Selain itu Italia memiliki pemain belakang tangguh. Seorang kiper Dino Zoff (40 tahun) sekaligus sebagai kapten. Satu lagi, bek 'paling kejam' di dunia Claudio Gentile, pemain kelahiran Libya. Ia pun dapat jukukan Khadafi dari Italia.

Di lini depan mengandalkan Paolo Rossi. Striker yang baru selesai menjalani skorsing akibat dugaan suap.

Adalah bek Gentile yang membuat Maradona frustrasi. Dalam satu pertandingan, dia melanggar Maradona sebanyak 23 kali. Hanya mendapatkan ganjaran satu kartu kuning. Kartu yang sama untuk Maradona akibat protes terhadap wasit. Juara bertahan pun harus mudik di perempat final.

Zico anak ajaib dari Brasil pun tak bisa melewati Gentile dengan leluasa. Brasil tumbang di semifinal. Tim Azzurri membuat heboh sepakbola dengan taktik Catenaccio.
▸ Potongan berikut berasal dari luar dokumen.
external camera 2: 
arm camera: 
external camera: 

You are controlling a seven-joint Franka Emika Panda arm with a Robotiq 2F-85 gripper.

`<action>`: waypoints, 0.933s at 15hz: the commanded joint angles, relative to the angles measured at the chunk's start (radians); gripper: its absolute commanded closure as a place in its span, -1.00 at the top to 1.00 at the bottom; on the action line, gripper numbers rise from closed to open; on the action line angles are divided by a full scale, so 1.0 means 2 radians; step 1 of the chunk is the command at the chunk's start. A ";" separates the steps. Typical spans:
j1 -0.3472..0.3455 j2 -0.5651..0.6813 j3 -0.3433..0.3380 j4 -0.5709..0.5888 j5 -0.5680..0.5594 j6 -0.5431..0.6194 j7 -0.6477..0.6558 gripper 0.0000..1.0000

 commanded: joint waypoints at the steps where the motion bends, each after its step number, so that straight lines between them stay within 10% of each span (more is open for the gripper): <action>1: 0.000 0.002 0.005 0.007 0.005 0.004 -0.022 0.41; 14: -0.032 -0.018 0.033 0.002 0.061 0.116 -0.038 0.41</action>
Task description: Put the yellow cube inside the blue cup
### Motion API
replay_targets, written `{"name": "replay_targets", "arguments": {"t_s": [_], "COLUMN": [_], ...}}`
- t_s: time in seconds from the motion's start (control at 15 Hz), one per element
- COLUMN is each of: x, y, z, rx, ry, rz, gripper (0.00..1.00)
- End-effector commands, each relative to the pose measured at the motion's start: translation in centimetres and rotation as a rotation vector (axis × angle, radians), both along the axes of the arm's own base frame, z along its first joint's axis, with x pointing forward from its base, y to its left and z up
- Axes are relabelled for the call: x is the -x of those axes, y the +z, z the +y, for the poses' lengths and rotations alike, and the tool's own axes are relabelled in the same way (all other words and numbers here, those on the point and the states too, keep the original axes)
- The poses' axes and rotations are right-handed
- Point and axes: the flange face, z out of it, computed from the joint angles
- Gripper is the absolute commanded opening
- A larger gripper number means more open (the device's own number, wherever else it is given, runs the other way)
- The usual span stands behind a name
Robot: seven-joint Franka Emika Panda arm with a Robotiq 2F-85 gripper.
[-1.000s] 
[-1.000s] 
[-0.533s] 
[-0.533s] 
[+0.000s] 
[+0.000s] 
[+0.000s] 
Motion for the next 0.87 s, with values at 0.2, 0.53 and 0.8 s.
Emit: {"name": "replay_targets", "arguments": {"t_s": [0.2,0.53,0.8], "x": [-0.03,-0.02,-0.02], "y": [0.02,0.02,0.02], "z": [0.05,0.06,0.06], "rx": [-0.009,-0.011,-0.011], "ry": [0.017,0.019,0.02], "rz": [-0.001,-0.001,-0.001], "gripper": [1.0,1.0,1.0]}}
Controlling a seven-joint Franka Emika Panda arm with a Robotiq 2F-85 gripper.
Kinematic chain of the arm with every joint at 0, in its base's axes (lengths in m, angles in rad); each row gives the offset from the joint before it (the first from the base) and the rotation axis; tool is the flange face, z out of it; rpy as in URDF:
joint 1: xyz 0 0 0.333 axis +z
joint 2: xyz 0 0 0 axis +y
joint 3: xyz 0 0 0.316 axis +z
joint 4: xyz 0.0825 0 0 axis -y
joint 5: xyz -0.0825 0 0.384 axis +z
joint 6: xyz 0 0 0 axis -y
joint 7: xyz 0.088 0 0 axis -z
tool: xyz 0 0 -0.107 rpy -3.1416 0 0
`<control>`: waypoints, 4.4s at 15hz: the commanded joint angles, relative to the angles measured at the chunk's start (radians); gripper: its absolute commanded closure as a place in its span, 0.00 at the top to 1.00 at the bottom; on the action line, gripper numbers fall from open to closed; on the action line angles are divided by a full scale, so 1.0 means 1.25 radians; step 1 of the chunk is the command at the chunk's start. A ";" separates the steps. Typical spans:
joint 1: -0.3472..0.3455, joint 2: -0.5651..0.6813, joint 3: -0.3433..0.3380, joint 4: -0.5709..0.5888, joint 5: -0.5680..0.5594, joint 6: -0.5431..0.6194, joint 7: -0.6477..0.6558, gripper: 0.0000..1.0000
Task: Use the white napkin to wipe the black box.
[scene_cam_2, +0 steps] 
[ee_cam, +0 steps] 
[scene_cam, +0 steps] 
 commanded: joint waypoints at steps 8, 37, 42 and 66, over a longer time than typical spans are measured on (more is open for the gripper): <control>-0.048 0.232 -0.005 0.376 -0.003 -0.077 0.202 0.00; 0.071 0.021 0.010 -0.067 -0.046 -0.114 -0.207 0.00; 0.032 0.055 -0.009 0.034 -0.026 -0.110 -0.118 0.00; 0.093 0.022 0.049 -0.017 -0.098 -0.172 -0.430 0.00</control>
Stadion di Estadio Santiago Bernabeu menjadi saksi bagaimana penyerang Jernan, Pierre Littbarski juga tak mampu melewati hadangan Gentile. Piala Dunia 1982 seperti panggung untuk Gentile dalam mempertontonkan kemampuannya menjaga pemain lawan.

Plus lolosnya Rossi dari hadangan pemain Jerman. Mengalahkan Jerman 3-1 dan mengukuhkan Italia menjadi juara dunia tiga kali saat itu.

Itialia dengan Catenaccio dan Belanda dengan total football tak hadir di Rusia. Sungguh bagai makan kurang garam. Terasa hambar.

Tetapi itulah sepakbola. Selalu penuh drama dan penuh kejutan. Akan menjadi hiburan saat Lebaran kali ini. Selamat menikmati olahraga paling menarik di jagat planet Bumi.